***** The data

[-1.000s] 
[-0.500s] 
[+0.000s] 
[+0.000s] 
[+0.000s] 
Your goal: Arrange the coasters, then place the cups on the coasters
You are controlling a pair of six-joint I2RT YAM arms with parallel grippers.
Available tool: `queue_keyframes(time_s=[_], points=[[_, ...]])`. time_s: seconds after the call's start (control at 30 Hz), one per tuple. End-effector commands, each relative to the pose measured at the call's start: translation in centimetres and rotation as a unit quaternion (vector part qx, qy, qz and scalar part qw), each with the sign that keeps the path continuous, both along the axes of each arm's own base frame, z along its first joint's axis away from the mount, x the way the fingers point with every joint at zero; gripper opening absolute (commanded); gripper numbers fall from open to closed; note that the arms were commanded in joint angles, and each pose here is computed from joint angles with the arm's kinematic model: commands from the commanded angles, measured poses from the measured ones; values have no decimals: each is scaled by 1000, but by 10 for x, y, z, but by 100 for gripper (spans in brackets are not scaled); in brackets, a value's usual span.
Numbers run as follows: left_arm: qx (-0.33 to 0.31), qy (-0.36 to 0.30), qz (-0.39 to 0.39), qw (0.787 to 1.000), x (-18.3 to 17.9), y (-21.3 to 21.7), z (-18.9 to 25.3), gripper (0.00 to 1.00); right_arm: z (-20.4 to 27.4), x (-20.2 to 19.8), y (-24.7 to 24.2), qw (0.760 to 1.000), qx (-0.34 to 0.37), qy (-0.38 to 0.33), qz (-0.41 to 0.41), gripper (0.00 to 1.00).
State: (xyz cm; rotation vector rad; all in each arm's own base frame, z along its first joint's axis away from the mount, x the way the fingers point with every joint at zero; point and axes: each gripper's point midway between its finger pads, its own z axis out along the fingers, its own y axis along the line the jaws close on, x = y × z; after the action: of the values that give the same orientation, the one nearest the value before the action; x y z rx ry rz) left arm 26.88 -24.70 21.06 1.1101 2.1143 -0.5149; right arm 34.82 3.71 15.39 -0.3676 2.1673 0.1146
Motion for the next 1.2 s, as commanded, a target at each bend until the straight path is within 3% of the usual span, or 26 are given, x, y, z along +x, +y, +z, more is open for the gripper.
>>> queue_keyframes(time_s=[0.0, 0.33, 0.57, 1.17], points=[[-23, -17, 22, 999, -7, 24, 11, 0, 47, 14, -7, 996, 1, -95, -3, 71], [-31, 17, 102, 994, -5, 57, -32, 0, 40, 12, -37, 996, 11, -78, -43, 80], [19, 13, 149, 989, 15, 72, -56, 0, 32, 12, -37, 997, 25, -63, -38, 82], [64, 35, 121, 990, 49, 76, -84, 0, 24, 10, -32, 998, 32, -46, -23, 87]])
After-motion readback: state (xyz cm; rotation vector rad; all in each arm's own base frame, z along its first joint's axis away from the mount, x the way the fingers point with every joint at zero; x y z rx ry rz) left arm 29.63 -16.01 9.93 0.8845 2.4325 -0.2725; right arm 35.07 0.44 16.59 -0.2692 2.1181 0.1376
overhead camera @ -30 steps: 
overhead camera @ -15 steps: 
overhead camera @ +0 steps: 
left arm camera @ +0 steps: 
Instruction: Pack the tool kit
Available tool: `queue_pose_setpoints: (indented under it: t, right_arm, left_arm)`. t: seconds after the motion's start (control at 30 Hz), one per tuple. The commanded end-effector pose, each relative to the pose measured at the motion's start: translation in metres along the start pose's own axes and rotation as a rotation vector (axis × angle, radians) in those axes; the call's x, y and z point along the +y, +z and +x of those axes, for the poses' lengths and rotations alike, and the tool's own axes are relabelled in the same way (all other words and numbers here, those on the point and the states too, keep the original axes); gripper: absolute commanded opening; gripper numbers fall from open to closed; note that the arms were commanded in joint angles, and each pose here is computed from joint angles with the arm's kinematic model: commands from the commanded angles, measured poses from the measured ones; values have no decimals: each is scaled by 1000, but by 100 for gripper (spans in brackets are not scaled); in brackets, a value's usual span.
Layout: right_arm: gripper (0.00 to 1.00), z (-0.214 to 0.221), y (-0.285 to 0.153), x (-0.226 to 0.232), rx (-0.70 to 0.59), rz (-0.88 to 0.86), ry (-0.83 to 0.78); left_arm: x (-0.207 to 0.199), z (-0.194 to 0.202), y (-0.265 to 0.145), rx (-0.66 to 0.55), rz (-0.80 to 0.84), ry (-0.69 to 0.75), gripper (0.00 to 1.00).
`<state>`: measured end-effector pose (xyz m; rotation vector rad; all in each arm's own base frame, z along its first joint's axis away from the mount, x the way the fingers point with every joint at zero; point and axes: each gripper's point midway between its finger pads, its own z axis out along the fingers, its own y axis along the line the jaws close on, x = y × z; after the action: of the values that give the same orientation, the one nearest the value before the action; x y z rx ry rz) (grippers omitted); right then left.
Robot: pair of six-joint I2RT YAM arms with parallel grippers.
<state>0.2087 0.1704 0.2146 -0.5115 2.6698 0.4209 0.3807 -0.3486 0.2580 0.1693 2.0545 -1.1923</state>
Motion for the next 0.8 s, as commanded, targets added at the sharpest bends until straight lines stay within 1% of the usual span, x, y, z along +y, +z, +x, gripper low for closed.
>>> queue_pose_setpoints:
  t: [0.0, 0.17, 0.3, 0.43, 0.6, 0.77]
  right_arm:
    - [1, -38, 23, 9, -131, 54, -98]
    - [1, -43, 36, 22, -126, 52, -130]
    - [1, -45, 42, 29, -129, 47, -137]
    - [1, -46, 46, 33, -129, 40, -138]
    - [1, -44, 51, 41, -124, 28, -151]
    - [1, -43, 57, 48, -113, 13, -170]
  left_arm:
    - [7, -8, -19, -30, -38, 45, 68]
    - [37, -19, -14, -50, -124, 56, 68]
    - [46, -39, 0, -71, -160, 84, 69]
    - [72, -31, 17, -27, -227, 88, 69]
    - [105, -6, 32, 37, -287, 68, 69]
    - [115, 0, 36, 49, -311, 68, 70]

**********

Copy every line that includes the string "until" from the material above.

◆ Result ◆
Motion for the next 1.2 s, as commanded, a target at each bend until the straight path is within 3% of the usual span, or 26 are given, x, y, z along +x, +y, +z, more is open for the gripper.
Motion for the next 0.8 s, as commanded, targets added at the sharpest bends until straight lines stay within 1% of the usual span, x, y, z along +y, +z, +x, gripper low for closed.

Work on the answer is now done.